- Genomics research
Metabolomics has been used for obtaining direct measures of metabolic activities from diverse biological systems. However, metabolomics can be limited by ambiguous metabolite identifications. Furthermore, interpretation can be limited by incomplete and inaccurate genome-based predictions of enzyme activities (e.g., gene annotations). In addition, some genes may be poorly annotated. Thus, the understanding of metabolism, such as microbial metabolism, is limited.

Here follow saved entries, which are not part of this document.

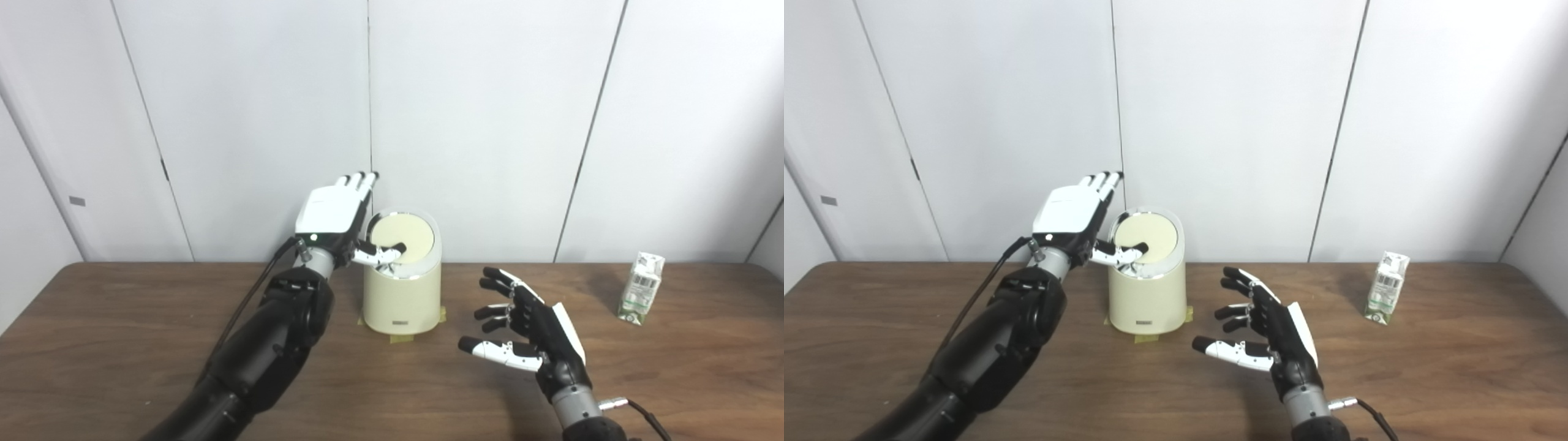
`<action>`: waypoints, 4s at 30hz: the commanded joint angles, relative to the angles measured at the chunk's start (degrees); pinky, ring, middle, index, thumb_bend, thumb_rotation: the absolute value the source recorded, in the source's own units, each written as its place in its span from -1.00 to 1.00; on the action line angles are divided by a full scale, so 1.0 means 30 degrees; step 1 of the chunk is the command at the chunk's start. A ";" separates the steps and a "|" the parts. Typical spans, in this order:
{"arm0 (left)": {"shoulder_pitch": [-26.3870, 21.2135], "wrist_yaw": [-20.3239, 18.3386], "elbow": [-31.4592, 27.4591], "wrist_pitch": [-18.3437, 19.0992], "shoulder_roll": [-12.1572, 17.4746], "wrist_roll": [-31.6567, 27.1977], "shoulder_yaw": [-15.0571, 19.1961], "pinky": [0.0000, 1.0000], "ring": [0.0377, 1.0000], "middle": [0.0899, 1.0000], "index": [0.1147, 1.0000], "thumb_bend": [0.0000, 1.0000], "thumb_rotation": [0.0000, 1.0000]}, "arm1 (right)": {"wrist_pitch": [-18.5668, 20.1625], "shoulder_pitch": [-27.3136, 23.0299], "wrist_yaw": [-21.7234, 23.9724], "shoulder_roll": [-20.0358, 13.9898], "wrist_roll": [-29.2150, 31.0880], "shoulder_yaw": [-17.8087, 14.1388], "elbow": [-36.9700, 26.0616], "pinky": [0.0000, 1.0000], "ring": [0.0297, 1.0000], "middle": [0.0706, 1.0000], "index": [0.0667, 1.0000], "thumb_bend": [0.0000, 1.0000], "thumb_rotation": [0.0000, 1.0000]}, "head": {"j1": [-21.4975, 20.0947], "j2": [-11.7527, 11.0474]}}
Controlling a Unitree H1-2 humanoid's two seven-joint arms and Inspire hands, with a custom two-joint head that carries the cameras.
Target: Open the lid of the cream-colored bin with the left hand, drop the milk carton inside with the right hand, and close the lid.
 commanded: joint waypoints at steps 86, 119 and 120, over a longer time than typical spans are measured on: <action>1.1750 0.2595 -0.4284 -0.9212 -0.1038 -1.5953 1.2548 0.33 0.47 0.47 0.41 0.40 -0.90 | -0.1125 -0.8384 0.2474 -1.0386 0.1322 -0.3767 1.0879 0.77 0.89 0.93 0.85 0.95 -0.43 | -0.7699 -0.2400; 1.2479 0.2218 -0.6261 -0.7442 -0.0746 -1.5501 1.2581 0.27 0.43 0.45 0.35 0.37 -1.00 | -0.3661 -0.7732 -0.0219 -0.8504 0.1491 -0.3345 1.5549 0.50 0.59 0.61 0.65 0.59 -0.88 | -0.7584 -0.1660; 1.2498 0.2225 -0.6295 -0.7411 -0.0746 -1.5497 1.2583 0.27 0.43 0.45 0.35 0.37 -1.00 | -0.3807 -0.7824 -0.0420 -0.8438 0.1498 -0.3354 1.5797 0.49 0.58 0.59 0.64 0.58 -0.88 | -0.7584 -0.1660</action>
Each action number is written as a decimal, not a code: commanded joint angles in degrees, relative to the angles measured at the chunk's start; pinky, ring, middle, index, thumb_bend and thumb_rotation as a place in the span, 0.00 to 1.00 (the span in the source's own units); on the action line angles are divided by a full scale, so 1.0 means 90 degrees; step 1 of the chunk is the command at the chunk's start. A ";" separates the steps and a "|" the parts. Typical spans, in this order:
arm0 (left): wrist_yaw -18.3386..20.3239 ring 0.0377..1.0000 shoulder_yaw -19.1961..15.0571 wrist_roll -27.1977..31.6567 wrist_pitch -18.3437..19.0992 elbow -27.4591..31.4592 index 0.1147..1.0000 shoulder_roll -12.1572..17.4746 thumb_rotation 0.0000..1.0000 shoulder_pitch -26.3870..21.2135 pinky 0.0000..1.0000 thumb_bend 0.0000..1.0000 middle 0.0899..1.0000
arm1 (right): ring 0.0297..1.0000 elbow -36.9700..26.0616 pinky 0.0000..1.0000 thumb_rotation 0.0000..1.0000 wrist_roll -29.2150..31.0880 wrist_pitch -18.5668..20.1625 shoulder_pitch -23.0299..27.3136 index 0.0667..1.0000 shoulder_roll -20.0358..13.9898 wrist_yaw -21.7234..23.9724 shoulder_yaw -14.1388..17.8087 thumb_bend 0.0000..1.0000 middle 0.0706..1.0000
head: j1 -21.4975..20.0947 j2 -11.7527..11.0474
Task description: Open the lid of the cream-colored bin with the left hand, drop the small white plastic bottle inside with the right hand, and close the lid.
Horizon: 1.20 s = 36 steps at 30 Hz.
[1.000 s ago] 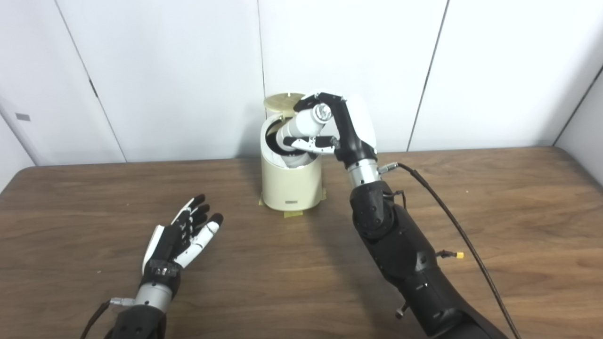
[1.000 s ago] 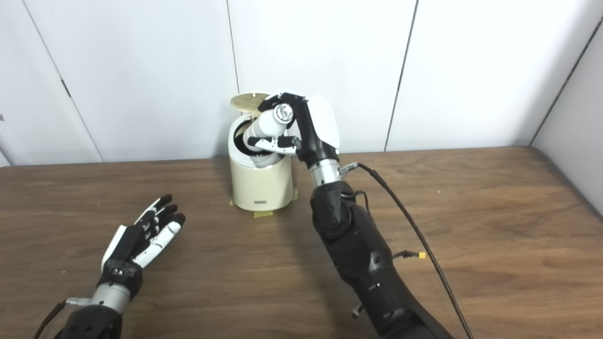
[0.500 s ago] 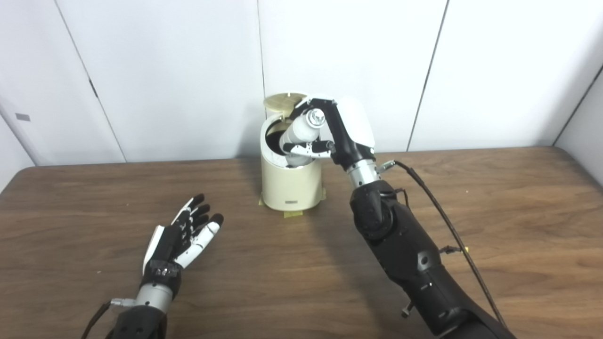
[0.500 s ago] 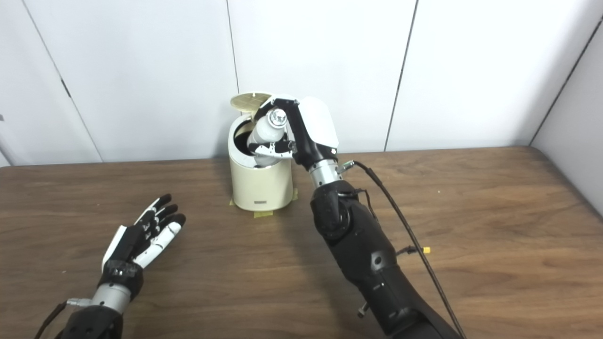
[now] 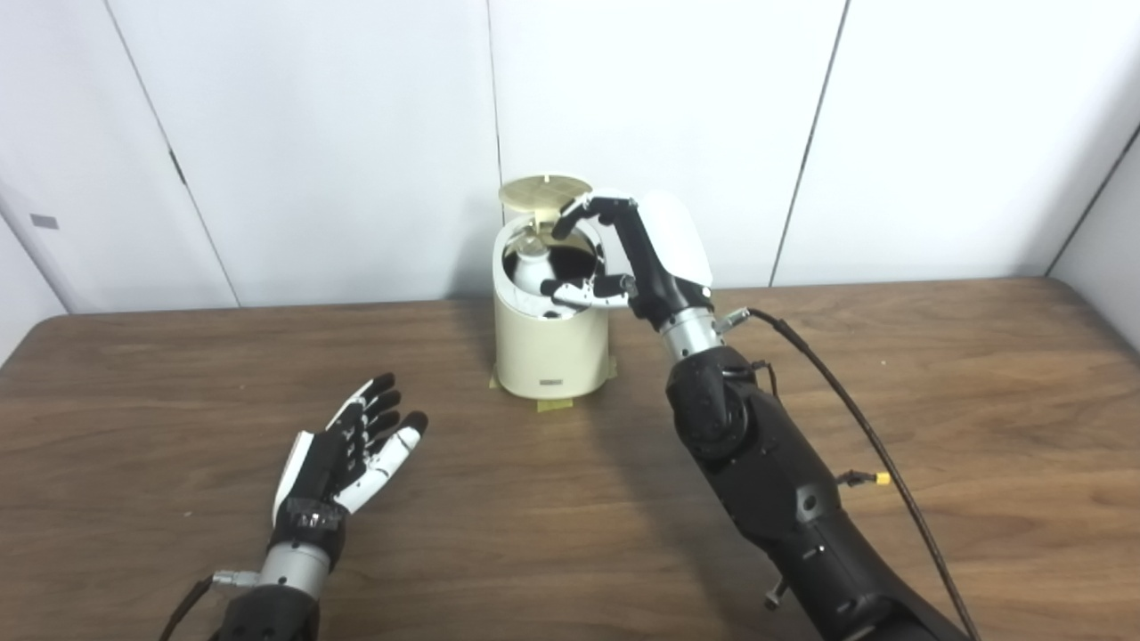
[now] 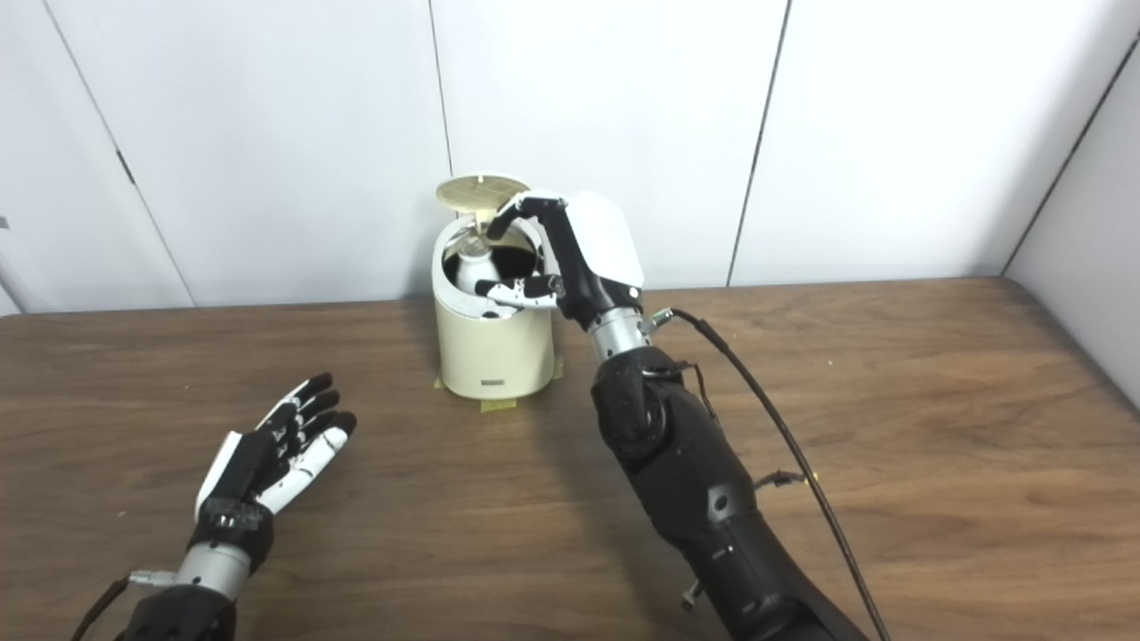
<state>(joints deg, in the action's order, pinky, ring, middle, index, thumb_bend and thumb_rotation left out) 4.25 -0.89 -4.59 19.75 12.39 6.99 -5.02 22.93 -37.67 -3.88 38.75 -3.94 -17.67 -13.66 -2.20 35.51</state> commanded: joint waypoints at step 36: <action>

A team of Lawrence Berkeley National Laboratory researchers including Trent Northen, Benjamin Bowen, Oliver Reubel, and Markus De Raad have developed technologies for associating metabolites with genes that enable scoring and curating compound identities based on their biological relevance, and/or using compound identities from those tools to connect to genes in their biological samples and potentially formulate hypotheses of gene function. Such results can be used to direct high-throughput biochemical assays to greatly reduce biochemical search space. The Metabolite, Annotation and Gene Integration (MAGI) system is highly relevant to and useful in the fields of genomics, metabolomics, and systems biology. Furthermore, as metabolomics data become more widely available for sequenced organisms, MAGI has the potential to improve the understanding of microbial metabolism, while also providing testable hypotheses for specific biochemical functions.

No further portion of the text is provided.